As the answer, give a copy of each line below that includes the word "robot".

[Stored entries]
========
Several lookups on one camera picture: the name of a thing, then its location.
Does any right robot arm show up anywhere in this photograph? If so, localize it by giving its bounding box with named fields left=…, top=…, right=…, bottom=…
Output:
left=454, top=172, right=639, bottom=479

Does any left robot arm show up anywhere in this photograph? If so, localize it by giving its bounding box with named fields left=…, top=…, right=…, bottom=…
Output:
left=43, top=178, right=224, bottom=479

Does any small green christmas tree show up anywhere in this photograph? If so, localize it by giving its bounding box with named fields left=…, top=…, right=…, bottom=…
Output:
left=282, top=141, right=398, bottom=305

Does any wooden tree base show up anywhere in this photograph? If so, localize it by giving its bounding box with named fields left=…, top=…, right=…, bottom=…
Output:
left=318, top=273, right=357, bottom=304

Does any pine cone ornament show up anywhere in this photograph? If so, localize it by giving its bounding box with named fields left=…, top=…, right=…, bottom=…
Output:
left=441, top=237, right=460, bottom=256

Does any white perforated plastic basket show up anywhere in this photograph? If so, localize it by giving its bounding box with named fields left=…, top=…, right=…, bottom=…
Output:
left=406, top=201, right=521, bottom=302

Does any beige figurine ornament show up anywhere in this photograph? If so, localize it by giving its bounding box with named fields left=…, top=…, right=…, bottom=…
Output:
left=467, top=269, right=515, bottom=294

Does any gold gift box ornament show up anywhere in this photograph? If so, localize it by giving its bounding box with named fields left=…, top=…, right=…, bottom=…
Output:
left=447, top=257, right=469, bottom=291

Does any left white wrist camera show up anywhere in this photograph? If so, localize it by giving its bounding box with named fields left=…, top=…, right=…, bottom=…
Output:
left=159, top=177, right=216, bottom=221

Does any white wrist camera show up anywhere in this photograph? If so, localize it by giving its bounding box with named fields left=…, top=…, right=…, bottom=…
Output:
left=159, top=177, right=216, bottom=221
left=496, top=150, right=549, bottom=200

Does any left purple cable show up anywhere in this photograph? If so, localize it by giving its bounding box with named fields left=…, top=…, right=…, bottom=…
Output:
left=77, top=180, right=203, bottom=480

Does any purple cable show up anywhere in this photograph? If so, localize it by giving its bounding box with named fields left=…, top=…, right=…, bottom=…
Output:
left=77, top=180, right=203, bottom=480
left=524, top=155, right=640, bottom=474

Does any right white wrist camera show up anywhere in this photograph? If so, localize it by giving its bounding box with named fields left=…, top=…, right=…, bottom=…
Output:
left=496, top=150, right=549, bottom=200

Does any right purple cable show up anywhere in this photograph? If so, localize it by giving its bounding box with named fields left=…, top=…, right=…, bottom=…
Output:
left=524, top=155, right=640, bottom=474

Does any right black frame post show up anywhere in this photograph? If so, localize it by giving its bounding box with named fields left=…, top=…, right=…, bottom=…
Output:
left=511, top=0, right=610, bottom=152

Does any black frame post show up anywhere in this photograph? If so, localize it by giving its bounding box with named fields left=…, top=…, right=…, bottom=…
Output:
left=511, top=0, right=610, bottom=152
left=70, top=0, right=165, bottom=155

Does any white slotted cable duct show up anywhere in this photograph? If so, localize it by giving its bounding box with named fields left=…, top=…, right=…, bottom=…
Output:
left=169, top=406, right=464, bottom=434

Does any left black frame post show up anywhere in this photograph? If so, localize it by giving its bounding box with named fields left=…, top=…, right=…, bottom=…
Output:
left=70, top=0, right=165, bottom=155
========
▸ Result for this task:
Does any right robot arm show up anywhere in this photograph? If so, localize it by giving its bounding box with named fields left=…, top=…, right=…, bottom=…
Does any left robot arm show up anywhere in this photograph? If so, localize it by giving its bounding box with named fields left=…, top=…, right=…, bottom=…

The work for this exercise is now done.